The transition from the Post to a forward was where I had trouble. Holding the offside heel made it hard to get a good onside forward stroke and sometimes resulted in oversteer when the hull continued to carve harder than I expected. Leveling the heel, as Stevet suggests, worked best but still felt a bit awkward. Timing the heel change seemed to be my biggest challenge there. When I got it right it worked very well. When I got got it really wrong I crashed into the shore, brush or a tree. Most of the time was somewhere in between.
When, or maybe that should be if, I can get my Voyager up past 5.5 MPH sustained I’ll do more racing.
I’ve got a ways to go on that.
I was thinking about the same question
… on the same trip, and I also was experimenting with different techniques to go around the tight corners.
The issue raises a more fundamental one that, as a non-racer, I have always wondered about: Other things being equal, is it better to go around the outside of a river bend, where the water is faster but the distance longer, or the inside of the bend, where the water is slower but the distance shorter? I assume downriver racers already know the answers to these questions.

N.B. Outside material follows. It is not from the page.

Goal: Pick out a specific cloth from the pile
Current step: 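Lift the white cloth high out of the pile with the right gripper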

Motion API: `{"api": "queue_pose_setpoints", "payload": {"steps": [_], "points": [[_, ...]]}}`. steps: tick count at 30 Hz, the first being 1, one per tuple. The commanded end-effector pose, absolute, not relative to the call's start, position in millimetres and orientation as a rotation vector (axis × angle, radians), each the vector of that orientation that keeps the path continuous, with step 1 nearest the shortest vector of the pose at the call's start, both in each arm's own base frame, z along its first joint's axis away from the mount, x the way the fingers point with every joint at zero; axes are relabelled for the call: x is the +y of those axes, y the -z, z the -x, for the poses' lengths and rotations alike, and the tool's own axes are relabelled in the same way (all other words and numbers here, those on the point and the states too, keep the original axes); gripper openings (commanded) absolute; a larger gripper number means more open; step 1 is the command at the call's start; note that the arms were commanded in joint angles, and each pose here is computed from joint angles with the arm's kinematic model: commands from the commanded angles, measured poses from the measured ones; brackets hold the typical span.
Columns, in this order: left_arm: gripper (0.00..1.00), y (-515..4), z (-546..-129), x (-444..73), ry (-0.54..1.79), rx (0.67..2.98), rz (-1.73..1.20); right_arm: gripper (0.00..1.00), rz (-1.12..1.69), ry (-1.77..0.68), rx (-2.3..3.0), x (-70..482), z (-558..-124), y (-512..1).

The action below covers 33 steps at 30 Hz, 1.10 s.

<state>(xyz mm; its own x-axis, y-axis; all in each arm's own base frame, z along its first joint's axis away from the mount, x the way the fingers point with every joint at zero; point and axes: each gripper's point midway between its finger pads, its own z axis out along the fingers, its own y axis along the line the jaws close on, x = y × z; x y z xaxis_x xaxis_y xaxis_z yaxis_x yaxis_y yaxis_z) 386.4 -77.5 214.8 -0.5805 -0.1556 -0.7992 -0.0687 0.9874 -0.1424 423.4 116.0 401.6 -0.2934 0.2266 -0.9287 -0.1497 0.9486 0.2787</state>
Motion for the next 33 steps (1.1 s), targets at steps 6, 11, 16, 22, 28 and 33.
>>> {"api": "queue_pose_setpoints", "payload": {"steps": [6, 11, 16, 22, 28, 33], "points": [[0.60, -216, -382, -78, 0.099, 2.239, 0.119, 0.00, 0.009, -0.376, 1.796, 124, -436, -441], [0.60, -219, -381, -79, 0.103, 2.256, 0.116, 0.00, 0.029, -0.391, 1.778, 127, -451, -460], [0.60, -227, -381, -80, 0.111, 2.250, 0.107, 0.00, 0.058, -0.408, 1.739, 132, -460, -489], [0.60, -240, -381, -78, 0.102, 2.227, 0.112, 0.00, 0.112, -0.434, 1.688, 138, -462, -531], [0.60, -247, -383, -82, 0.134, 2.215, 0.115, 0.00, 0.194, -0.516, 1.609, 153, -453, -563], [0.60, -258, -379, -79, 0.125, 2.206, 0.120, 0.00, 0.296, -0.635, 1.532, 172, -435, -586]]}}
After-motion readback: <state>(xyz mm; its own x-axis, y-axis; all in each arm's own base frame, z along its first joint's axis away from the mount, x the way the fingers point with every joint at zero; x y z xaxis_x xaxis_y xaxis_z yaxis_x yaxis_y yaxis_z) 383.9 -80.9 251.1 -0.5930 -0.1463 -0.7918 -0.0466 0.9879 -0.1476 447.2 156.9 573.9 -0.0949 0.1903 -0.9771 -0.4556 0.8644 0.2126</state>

My general thought is that I lose speed and momentum during the part of the turn when my hull is skidding or drifting and not under forward stroke power.
To avoid this situation and to provide power more continuously throughout, I often found it effective to angle the boat in the straight current before (in anticipation of) the turn itself, and then forward power stroke across the inside of the turn. To maximize and sustain this forward power on offside turns, I often found it necessary to use continuous cross-forwards or, more simply, to switch hands.

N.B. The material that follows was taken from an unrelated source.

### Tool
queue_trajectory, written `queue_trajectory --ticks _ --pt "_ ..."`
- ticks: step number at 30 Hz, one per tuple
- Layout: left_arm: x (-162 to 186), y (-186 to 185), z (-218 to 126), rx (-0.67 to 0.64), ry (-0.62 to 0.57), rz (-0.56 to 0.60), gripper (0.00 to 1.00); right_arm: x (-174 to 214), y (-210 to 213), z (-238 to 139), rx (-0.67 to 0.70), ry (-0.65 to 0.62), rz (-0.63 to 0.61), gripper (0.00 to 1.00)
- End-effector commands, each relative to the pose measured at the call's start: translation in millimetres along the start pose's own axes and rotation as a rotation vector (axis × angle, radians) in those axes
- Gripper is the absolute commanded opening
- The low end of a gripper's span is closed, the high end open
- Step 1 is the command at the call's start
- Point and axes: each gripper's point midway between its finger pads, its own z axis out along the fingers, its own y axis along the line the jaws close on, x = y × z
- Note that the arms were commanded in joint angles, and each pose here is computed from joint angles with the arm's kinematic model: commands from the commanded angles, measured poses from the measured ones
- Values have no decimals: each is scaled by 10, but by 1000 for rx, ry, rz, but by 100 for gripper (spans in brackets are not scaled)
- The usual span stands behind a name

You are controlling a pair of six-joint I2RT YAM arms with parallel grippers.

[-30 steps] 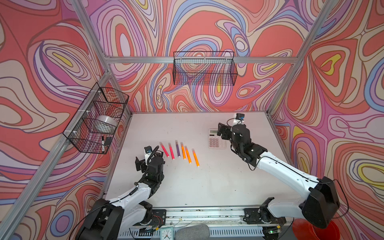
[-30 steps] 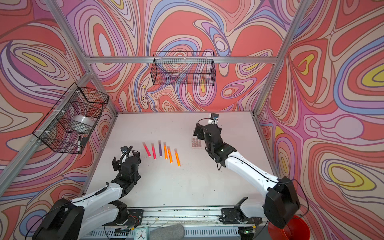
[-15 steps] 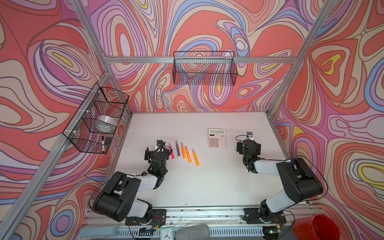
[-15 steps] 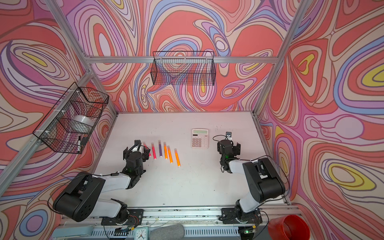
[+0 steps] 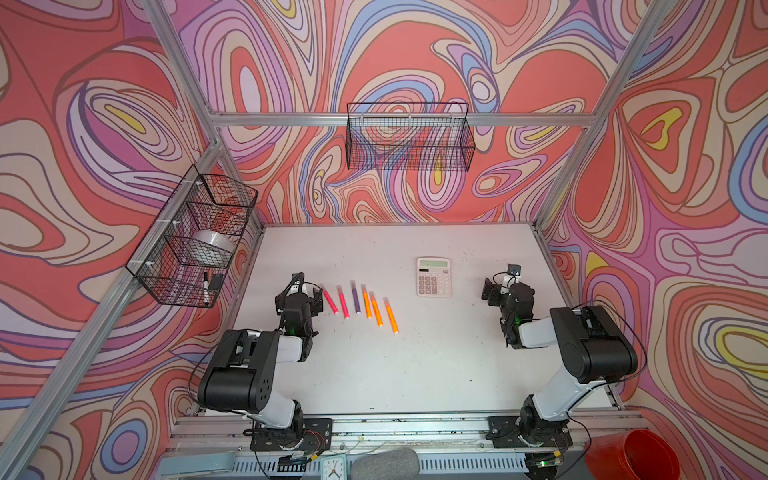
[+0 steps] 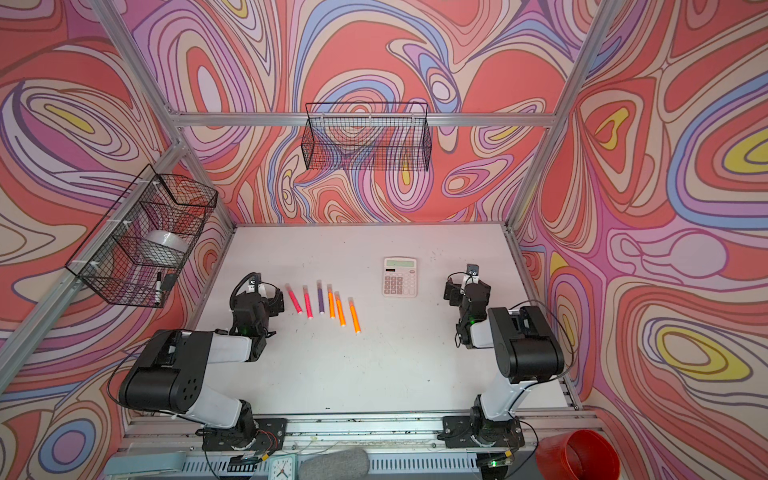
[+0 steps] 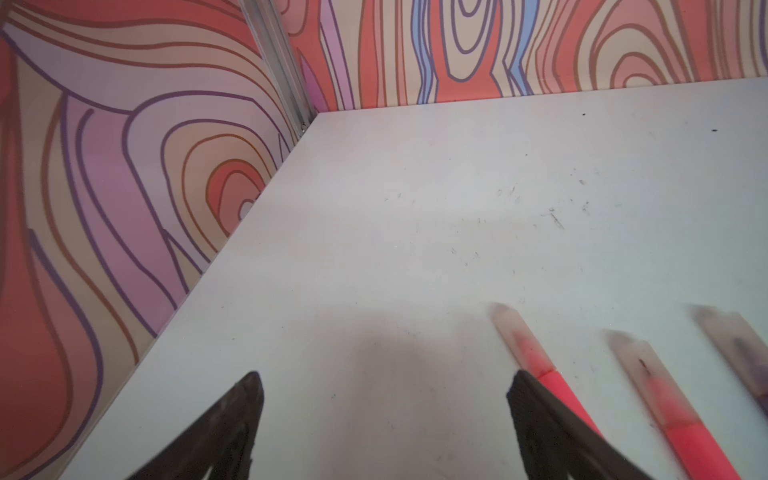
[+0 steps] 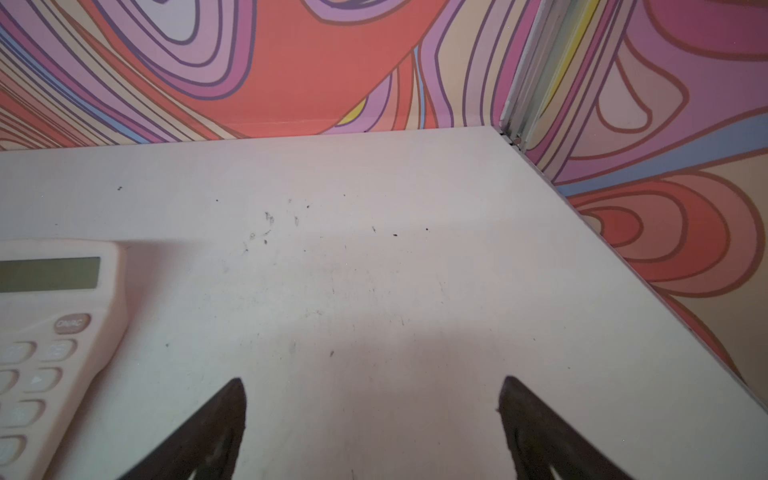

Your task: Insert the pens into the pen caps

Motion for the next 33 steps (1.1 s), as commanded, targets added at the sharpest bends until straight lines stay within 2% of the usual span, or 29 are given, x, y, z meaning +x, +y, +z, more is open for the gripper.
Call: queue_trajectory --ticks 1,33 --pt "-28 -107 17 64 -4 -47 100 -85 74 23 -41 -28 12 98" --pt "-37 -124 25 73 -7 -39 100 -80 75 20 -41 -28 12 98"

This is all somewhat different from slalom turns in whitewater, where you are usually using eddy lines or current differentials to assist the turn. It’s also somewhat different from simple axle or post turns in non-moving water, where there is no current to increase the stall or slam you into the bank.
Finally, in the Pine Barrens, the purity of all these techniques is continuously compromised by the above- and sub-surface obstructions blocking the entrances and exits of many or most of the turns. Not to mention the overhanging branches and sticker bushes that rip hats off of heads in SRT’s, metal deck plates off the sterns of Ospreys, deposit tons of woody litter in Nomads, and reduce kayakers to paddling with half shafts.
It may have been no coincidence that a Curtis Dragonfly, a boat with a whitewater heritage, seemed to lead the entire flotilla on both days of the trip.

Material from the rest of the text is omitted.